On December 19, a Saturday, around 500 residents, men, women and even children, started the march. They came from six barangays. Some young people had made rough placards and they were taken to the front of the marchers’ columns. It was a noisy but jovial bunch of villagers that started out from Barangay Condes. A few kilometres down the road, three constabulary men stopped them and asked for their leader. “We are all leaders!” they cried, and marched on. In barangay Balabago, more soldiers came up, again asking to know and see their leader. They got the same happy, confident response. The marchers had absolutely no inkling death was waiting at the next stop.
They had reached the Bacong bridge when soldiers stopped them a third time. The soldiers had built a bamboo barricade at the center of the bridge. They told the marchers to stop or be killed. Again the soldiers asked for the leaders.

But the townhall was barely two kilometers away. The marchers meant to reach that goal. See the mayor. Some men in the front moved closer to the barricade to try to get the poles out of the way.

Shots rang out. The marchers dispersed in disarray. Some jumped off the bridge. Some hid in the rice paddies nearby. But five lay dead.

Leopoldo Anos, 48, was from barangay Flores. He was married to Basilia Estopacia with whom he had three children. He gathered abaca and made ropes he sold at the market. He did not own land but he cleared land up in the hills to plant cassava, camote, corn and abaca. His son remembers his father as a jolly person with whom he spent many happy evenings. On the day of the rally, Leopoldo had sore eyes, the son remembers. But the issues were important and he wanted to join the action. So he did.

Aquilino Castillo, also a farmer, was from Barangay Carit-an. The family had left Culasi.

Fortunato Dalisay was born on June 2, 1926, in Barangay Batonan Sur. His father was a farmer and his mother a hilot. He got only to first grade in school. He was married and had three children. As with most everyone, he fished and he farmed. When the seas were too rough to fish, he tended his farm or went up the hills to gather firewood.

Neighbors say that people looked up to Fortunato because not only was he level-headed, he was ever ready to extend help to those who needed it.

Neighbors say that Fortunato was often seen in discussion with the activists. He was one of those in his village who urged people to join the march. He was 55 years old when killed.
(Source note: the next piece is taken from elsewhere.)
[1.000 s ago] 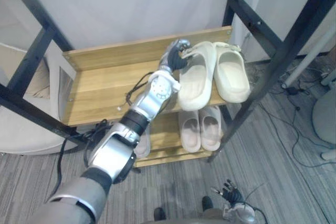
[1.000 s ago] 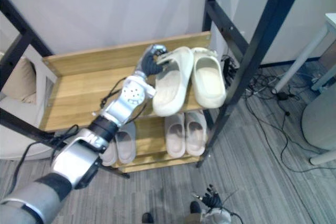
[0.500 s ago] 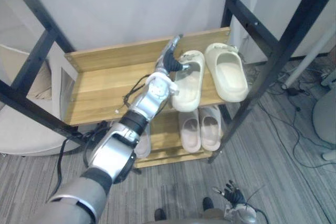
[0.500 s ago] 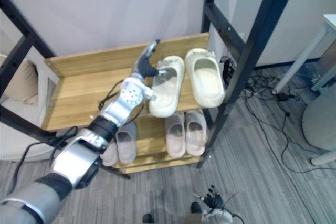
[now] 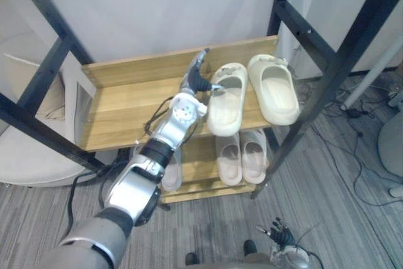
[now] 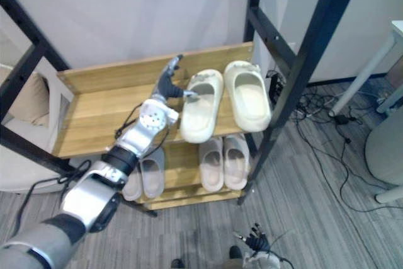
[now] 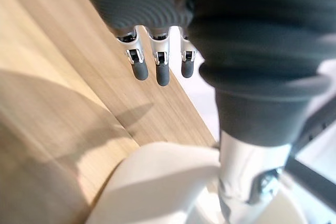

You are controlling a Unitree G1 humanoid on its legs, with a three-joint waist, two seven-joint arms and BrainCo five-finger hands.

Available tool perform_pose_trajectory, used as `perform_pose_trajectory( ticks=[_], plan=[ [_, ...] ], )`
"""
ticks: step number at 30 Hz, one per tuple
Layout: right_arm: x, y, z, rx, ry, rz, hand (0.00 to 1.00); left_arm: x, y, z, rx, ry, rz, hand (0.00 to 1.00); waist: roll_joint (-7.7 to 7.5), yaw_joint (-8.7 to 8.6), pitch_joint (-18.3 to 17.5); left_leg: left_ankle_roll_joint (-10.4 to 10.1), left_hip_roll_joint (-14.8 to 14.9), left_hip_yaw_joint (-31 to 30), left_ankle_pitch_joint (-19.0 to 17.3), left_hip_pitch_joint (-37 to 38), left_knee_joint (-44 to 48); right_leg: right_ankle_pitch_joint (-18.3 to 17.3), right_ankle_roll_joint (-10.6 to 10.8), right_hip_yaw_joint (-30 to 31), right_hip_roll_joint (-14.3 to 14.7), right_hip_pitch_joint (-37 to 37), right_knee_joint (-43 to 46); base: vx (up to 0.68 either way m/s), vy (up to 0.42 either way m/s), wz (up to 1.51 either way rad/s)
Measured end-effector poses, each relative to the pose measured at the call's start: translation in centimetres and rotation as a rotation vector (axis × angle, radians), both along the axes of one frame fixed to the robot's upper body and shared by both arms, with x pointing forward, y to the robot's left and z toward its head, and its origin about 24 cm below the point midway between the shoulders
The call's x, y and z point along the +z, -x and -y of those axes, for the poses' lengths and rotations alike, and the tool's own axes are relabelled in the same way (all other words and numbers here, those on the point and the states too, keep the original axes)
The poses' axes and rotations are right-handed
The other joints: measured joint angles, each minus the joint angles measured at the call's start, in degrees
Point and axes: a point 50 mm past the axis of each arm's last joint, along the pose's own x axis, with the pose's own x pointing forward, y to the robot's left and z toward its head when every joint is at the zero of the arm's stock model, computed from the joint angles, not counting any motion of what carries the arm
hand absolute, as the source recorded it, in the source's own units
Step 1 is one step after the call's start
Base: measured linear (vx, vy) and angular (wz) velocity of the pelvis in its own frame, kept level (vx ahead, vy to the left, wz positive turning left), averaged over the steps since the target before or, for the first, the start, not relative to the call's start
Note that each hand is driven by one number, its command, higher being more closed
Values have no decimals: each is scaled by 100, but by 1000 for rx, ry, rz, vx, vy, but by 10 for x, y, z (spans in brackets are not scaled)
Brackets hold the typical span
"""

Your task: Organize the slippers on the shoe rack

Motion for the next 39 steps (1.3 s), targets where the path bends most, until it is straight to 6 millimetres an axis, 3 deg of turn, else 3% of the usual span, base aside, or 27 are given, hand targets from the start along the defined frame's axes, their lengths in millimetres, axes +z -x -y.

His daughter Cecilia, a high school student at the time, was part of the march. She got shot in the foot at the violent dispersal. She was afraid to seek medical treatmentat first. But the wound got infected and she had to be ferried in a basket to be brought to hospital, there to be confined by the soldiers. Her father was buried without her because she was not allowed out. She does not forget that before the ill-fated march started, her father told her to be careful. He gave her his hat to wear as protection against the sun.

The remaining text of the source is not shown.